--- Work request ---
Word for word, repeat each of the records below.

--- Stored items ---
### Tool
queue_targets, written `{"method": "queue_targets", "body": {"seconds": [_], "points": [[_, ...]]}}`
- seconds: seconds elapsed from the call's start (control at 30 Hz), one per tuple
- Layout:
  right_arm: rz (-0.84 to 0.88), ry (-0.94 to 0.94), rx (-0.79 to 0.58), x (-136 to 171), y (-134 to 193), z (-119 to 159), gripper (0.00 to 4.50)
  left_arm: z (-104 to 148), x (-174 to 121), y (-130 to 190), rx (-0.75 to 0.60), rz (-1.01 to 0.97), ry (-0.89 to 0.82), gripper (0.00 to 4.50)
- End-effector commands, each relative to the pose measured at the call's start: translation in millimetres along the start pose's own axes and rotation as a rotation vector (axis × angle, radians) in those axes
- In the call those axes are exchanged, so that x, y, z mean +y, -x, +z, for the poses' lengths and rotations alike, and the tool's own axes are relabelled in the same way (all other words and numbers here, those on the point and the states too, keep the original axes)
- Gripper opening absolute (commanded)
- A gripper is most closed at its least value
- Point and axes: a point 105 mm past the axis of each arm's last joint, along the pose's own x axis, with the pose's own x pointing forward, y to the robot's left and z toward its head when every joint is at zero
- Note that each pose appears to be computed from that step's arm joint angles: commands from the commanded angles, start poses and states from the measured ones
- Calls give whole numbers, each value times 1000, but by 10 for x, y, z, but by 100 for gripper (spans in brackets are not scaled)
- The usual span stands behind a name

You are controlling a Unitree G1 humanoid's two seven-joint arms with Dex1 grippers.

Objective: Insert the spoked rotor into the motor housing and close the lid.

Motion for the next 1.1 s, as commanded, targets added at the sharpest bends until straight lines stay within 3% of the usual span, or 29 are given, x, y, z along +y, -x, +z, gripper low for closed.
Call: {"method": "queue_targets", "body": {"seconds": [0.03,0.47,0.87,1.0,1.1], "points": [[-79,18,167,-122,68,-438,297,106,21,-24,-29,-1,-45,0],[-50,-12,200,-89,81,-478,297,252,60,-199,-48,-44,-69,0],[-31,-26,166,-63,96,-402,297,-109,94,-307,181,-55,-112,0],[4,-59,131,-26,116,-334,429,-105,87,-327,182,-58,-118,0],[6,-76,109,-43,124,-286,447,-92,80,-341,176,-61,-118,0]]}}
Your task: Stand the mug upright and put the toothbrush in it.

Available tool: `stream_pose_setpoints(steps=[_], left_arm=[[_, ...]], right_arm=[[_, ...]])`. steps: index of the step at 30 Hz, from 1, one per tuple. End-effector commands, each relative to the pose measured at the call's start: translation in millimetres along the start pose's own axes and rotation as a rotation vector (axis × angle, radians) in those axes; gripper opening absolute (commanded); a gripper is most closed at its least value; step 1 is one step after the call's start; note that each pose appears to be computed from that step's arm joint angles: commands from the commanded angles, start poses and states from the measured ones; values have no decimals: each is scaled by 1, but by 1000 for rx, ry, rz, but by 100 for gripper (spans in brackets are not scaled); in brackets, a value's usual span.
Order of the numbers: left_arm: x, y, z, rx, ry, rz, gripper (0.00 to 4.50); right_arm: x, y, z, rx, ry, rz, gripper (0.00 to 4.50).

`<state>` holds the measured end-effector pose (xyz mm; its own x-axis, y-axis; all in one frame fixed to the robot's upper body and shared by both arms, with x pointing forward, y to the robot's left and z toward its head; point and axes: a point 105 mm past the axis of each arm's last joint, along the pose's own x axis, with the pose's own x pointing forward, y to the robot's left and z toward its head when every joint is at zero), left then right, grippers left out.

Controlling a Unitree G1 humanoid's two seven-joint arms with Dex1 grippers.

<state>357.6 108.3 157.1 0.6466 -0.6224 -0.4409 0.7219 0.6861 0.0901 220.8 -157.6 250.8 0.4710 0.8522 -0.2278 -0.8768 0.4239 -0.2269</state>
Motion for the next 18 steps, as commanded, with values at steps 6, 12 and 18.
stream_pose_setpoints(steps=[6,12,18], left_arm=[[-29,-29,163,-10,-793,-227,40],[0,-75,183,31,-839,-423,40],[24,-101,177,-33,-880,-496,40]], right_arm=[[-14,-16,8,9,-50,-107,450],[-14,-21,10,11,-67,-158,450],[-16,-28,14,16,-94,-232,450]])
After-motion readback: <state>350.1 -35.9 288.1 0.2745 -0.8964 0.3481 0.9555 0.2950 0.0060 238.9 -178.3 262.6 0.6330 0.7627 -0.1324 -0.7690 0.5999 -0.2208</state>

--- Answer area ---
### Tool
queue_targets, written `{"method": "queue_targets", "body": {"seconds": [_], "points": [[_, ...]]}}`
- seconds: seconds elapsed from the call's start (control at 30 Hz), one per tuple
- Layout:
  right_arm: rz (-0.84 to 0.88), ry (-0.94 to 0.94), rx (-0.79 to 0.58), x (-136 to 171), y (-134 to 193), z (-119 to 159), gripper (0.00 to 4.50)
  left_arm: z (-104 to 148), x (-174 to 121), y (-130 to 190), rx (-0.75 to 0.60), rz (-1.01 to 0.97), ry (-0.89 to 0.82), gripper (0.00 to 4.50)
- End-effector commands, each relative to the pose measured at the call's start: translation in millimetres along the start pose's own axes and rotation as a rotation vector (axis × angle, radians) in those axes
- In the call those axes are exchanged, so that x, y, z mean +y, -x, +z, for the poses' lengths and rotations alike, and the tool's own axes are relabelled in the same way (all other words and numbers here, those on the point and the states too, keep the original axes)
- Gripper opening absolute (commanded)
- A gripper is most closed at its least value
- Point and axes: a point 105 mm past the axis of each arm's last joint, along the pose's own x axis, with the pose's own x pointing forward, y to the robot's left and z toward its head when every joint is at zero
- Note that each pose appears to be computed from that step's arm joint angles: commands from the commanded angles, start poses and states from the measured ones
- Calls give whole numbers, each value times 1000, but by 10 for x, y, z, but by 100 for gripper (spans in brackets are not scaled)
- The usual span stands behind a name

You are controlling a Unitree G1 humanoid's two seven-joint arms with Dex1 grippers.

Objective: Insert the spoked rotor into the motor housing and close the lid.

Motion for the next 1.1 s, as commanded, targets added at the sharpest bends until straight lines stay within 3% of the usual span, or 29 are given, x, y, z along +y, -x, +z, gripper low for closed.
Call: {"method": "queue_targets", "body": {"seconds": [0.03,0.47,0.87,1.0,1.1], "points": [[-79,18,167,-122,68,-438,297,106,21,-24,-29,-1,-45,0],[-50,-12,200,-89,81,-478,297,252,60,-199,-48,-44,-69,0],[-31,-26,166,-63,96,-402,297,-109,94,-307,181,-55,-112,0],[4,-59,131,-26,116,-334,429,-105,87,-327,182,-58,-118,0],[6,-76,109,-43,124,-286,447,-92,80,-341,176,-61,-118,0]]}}
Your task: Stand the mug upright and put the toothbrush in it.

Available tool: `stream_pose_setpoints(steps=[_], left_arm=[[_, ...]], right_arm=[[_, ...]])`. steps: index of the step at 30 Hz, from 1, one per tuple. End-effector commands, each relative to the pose measured at the call's start: translation in millimetres along the start pose's own axes and rotation as a rotation vector (axis × angle, radians) in those axes; gripper opening absolute (commanded); a gripper is most closed at its least value; step 1 is one step after the call's start; note that each pose appears to be computed from that step's arm joint angles: commands from the commanded angles, start poses and states from the measured ones; values have no decimals: each is scaled by 1, but by 1000 for rx, ry, rz, but by 100 for gripper (spans in brackets are not scaled); in brackets, a value's usual span.
Order of the numbers: left_arm: x, y, z, rx, ry, rz, gripper (0.00 to 4.50); right_arm: x, y, z, rx, ry, rz, gripper (0.00 to 4.50).

`<state>` holds the measured end-effector pose (xyz mm; its own x-axis, y-axis; all in one frame fixed to the robot's upper body and shared by both arms, with x pointing forward, y to the robot's left and z toward its head; point and axes: a point 105 mm past the axis of each arm's last joint, along the pose's own x axis, with the pose's own x pointing forward, y to the robot's left and z toward its head when every joint is at zero), left then right, grippers left out.

Controlling a Unitree G1 humanoid's two seven-joint arms with Dex1 grippers.

<state>357.6 108.3 157.1 0.6466 -0.6224 -0.4409 0.7219 0.6861 0.0901 220.8 -157.6 250.8 0.4710 0.8522 -0.2278 -0.8768 0.4239 -0.2269</state>
Motion for the next 18 steps, as commanded, with values at steps 6, 12 and 18.
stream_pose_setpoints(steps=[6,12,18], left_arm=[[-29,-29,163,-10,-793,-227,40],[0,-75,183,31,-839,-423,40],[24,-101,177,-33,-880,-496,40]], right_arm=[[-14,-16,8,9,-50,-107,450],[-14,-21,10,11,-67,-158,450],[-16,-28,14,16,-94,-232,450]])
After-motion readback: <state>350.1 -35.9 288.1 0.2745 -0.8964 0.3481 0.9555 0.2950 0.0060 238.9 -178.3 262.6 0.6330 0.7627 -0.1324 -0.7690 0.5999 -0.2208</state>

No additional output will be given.